* **WORK INSTRUCTIONS**:
In the data that follows, give the number of lines containing the word "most". Offer no additional comment.

※

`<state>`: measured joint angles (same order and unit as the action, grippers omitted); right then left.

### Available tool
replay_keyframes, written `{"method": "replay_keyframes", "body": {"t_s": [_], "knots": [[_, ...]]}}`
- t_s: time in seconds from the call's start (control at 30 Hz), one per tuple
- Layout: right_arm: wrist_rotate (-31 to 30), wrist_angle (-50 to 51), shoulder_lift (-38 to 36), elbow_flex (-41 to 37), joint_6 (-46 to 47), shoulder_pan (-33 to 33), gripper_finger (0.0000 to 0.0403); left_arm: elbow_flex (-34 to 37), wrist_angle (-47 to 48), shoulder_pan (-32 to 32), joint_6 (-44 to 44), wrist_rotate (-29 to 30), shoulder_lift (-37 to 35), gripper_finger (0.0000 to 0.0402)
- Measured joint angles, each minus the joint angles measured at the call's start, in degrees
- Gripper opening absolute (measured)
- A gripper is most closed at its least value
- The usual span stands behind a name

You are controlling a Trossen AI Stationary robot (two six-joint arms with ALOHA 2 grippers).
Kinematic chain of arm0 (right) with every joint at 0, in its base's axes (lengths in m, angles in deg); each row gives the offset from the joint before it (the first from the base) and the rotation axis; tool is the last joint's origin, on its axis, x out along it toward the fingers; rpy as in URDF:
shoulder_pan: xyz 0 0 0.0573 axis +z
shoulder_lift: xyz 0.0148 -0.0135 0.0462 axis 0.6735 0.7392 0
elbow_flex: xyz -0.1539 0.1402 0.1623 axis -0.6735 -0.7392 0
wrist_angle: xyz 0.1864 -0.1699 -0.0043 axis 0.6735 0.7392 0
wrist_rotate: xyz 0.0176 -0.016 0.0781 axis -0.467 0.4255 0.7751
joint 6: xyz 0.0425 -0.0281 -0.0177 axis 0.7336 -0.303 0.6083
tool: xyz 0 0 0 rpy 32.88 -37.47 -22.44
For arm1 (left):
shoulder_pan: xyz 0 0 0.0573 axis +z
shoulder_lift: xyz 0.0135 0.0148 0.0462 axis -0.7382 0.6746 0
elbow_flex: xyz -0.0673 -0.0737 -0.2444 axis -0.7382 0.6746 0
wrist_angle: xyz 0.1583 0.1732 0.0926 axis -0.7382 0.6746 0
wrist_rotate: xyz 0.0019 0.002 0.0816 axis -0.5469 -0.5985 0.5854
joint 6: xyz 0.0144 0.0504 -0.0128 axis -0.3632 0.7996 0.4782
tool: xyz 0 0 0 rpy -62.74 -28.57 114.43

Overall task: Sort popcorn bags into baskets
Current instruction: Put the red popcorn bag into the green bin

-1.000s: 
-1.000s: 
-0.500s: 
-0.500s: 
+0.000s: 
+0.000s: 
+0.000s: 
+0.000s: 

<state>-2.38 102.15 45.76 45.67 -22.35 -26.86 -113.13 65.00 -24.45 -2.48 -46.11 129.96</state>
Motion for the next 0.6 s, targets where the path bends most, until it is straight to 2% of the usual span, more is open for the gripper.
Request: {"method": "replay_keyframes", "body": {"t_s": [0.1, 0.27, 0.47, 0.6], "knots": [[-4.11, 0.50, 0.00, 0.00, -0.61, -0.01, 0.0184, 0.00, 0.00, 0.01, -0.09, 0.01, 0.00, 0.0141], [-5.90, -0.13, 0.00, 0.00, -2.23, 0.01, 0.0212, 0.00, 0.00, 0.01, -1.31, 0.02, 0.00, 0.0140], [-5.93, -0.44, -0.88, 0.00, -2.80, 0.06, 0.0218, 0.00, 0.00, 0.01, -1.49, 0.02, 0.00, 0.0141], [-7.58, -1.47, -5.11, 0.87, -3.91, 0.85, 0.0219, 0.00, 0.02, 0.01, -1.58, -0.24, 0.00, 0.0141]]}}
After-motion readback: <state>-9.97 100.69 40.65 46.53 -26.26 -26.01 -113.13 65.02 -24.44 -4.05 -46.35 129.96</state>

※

* **ANSWER TO THE EXERCISE**:
2